# WHAT TO DO
All entries must be extracted exactly, with nothing added or dropped.

BEGIN SUPPLIED MATERIAL

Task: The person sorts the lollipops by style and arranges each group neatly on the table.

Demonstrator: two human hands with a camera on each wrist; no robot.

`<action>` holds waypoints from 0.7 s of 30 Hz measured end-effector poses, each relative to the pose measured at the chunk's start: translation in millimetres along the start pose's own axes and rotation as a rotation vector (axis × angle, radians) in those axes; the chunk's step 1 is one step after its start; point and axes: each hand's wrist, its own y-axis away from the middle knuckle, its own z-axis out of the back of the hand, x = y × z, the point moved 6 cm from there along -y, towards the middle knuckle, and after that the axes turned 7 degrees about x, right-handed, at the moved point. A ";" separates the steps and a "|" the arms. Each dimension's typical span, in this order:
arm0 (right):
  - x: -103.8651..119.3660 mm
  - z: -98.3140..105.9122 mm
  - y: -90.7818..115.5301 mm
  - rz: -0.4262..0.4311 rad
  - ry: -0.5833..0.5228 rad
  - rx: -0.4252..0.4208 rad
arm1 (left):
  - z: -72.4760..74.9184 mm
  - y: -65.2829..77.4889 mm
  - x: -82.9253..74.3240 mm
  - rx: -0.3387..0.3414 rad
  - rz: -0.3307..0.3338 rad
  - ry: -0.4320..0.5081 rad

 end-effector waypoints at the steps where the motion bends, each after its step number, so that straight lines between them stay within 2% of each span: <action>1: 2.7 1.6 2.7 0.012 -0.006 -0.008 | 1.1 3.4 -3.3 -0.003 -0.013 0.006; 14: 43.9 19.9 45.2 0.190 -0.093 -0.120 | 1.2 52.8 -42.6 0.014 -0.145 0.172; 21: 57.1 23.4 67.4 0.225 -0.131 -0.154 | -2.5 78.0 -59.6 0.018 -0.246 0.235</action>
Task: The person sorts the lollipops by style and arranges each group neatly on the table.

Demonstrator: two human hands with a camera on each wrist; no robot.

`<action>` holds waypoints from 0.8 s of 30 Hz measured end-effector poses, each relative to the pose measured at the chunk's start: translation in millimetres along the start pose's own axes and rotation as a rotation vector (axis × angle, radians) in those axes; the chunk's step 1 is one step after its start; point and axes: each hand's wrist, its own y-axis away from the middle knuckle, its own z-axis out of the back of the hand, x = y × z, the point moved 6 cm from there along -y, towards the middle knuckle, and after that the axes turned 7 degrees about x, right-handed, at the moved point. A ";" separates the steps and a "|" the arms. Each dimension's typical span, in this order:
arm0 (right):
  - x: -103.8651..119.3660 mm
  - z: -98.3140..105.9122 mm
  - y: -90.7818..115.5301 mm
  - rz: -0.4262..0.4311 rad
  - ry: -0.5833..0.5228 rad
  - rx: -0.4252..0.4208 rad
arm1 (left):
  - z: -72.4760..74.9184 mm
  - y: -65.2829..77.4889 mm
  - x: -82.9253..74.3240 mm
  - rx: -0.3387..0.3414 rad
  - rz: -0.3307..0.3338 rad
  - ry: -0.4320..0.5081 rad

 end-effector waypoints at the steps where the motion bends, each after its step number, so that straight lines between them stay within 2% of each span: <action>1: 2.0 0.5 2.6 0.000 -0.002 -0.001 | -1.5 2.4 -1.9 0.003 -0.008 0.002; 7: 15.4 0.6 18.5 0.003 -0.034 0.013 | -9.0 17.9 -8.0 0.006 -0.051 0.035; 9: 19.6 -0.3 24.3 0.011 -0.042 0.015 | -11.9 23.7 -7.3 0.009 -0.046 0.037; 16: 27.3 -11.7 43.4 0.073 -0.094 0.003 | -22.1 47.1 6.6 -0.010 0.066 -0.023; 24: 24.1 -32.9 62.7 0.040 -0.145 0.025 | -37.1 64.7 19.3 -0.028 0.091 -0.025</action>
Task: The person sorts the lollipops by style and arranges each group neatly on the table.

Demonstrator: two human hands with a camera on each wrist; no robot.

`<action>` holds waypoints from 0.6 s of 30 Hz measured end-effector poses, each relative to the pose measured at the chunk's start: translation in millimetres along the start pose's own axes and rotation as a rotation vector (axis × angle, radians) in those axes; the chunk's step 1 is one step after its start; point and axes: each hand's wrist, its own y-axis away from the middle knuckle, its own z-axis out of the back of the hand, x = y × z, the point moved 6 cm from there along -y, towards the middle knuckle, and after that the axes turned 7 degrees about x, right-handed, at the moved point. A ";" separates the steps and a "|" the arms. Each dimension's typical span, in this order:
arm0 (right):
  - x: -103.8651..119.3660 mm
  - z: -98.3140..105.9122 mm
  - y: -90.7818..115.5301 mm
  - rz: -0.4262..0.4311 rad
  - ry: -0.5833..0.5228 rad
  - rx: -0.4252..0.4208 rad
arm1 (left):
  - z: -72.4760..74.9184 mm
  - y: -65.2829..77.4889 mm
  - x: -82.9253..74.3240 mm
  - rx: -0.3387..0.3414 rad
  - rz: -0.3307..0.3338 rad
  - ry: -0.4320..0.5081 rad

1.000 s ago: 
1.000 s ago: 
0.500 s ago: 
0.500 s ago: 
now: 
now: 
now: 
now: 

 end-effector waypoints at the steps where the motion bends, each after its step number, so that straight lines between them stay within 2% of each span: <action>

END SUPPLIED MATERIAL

# RESULT BELOW
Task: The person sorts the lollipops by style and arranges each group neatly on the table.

Demonstrator: two human hands with a camera on each wrist; no robot.

`<action>` holds waypoints from 0.7 s of 30 Hz measured end-effector poses, each relative to the pose measured at the chunk's start: translation in millimetres along the start pose's own axes and rotation as a rotation vector (axis × angle, radians) in those axes; the chunk's step 1 is one step after its start; point and axes: each hand's wrist, its own y-axis away from the middle knuckle, its own z-axis out of the back of the hand, x = y × z, the point moved 6 cm from there along -y, towards the middle knuckle, and after that the axes turned 7 degrees about x, right-handed, at the moved point. A ";" separates the steps and a "|" the arms. Each dimension's typical span, in this order:
arm0 (right):
  - x: -103.8651..119.3660 mm
  - z: -98.3140..105.9122 mm
  - y: -90.7818..115.5301 mm
  - rz: -0.4262..0.4311 rad
  - ry: -0.5833..0.5228 rad
  - rx: -0.4252..0.4208 rad
arm1 (left):
  - z: -72.4760..74.9184 mm
  - y: -65.2829..77.4889 mm
  - x: -82.9253..74.3240 mm
  - rx: -0.3387..0.3414 rad
  - rz: -0.3307..0.3338 rad
  - ry: -0.4320..0.5081 rad

 end-effector waypoints at the steps where the motion bends, each after its step number, so that straight lines between them stay within 2% of each span: <action>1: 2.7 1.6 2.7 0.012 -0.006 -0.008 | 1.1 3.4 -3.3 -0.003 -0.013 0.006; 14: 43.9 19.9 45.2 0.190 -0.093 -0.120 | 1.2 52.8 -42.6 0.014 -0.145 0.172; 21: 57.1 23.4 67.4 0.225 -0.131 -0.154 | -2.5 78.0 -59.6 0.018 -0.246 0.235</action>
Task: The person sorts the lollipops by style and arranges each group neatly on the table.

Demonstrator: two human hands with a camera on each wrist; no robot.

`<action>` holds waypoints from 0.8 s of 30 Hz measured end-effector poses, each relative to the pose measured at the chunk's start: translation in millimetres along the start pose's own axes and rotation as a rotation vector (axis × angle, radians) in those axes; the chunk's step 1 is one step after its start; point and axes: each hand's wrist, its own y-axis away from the middle knuckle, its own z-axis out of the back of the hand, x = y × z, the point moved 6 cm from there along -y, towards the middle knuckle, and after that the axes turned 7 degrees about x, right-handed, at the moved point. A ";" separates the steps and a "|" the arms. Each dimension's typical span, in this order:
arm0 (right):
  - x: -103.8651..119.3660 mm
  - z: -98.3140..105.9122 mm
  - y: -90.7818..115.5301 mm
  - rz: -0.4262..0.4311 rad
  - ry: -0.5833..0.5228 rad
  - rx: -0.4252..0.4208 rad
arm1 (left):
  - z: -72.4760..74.9184 mm
  - y: -65.2829..77.4889 mm
  - x: -82.9253..74.3240 mm
  - rx: -0.3387..0.3414 rad
  - rz: -0.3307..0.3338 rad
  - ry: -0.4320..0.5081 rad

 end-effector waypoints at the steps where the motion bends, each after its step number, so that straight lines between them stay within 2% of each span: <action>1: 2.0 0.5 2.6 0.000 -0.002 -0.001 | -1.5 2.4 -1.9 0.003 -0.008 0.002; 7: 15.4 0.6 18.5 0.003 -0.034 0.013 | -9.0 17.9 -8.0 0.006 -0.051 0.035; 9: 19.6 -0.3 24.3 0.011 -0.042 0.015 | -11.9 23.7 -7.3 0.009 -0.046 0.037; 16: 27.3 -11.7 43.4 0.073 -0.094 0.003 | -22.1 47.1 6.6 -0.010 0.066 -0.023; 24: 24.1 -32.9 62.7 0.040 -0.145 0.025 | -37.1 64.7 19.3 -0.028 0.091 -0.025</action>
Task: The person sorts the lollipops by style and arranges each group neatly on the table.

Demonstrator: two human hands with a camera on each wrist; no robot.

`<action>` holds waypoints from 0.6 s of 30 Hz measured end-effector poses, each relative to the pose measured at the chunk's start: translation in millimetres along the start pose's own axes and rotation as a rotation vector (axis × angle, radians) in those axes; the chunk's step 1 is one step after its start; point and axes: each hand's wrist, its own y-axis away from the middle knuckle, its own z-axis out of the back of the hand, x = y × z, the point moved 6 cm from there along -y, towards the middle knuckle, and after that the axes turned 7 degrees about x, right-handed, at the moved point. A ";" separates the steps and a "|" the arms. Each dimension's typical span, in this order:
arm0 (right):
  - x: -103.8651..119.3660 mm
  - z: -98.3140..105.9122 mm
  - y: -90.7818..115.5301 mm
  - rz: -0.4262..0.4311 rad
  - ry: -0.5833..0.5228 rad
  - rx: -0.4252..0.4208 rad
arm1 (left):
  - z: -72.4760..74.9184 mm
  - y: -65.2829..77.4889 mm
  - x: -82.9253..74.3240 mm
  - rx: -0.3387..0.3414 rad
  - rz: -0.3307..0.3338 rad
  - ry: -0.4320..0.5081 rad

1.000 s ago: 
1.000 s ago: 
0.500 s ago: 
0.500 s ago: 
now: 
now: 
now: 
now: 

 end-effector waypoints at the steps where the motion bends, each after its step number, so that straight lines between them stay within 2% of each span: <action>

The exercise ends with this answer.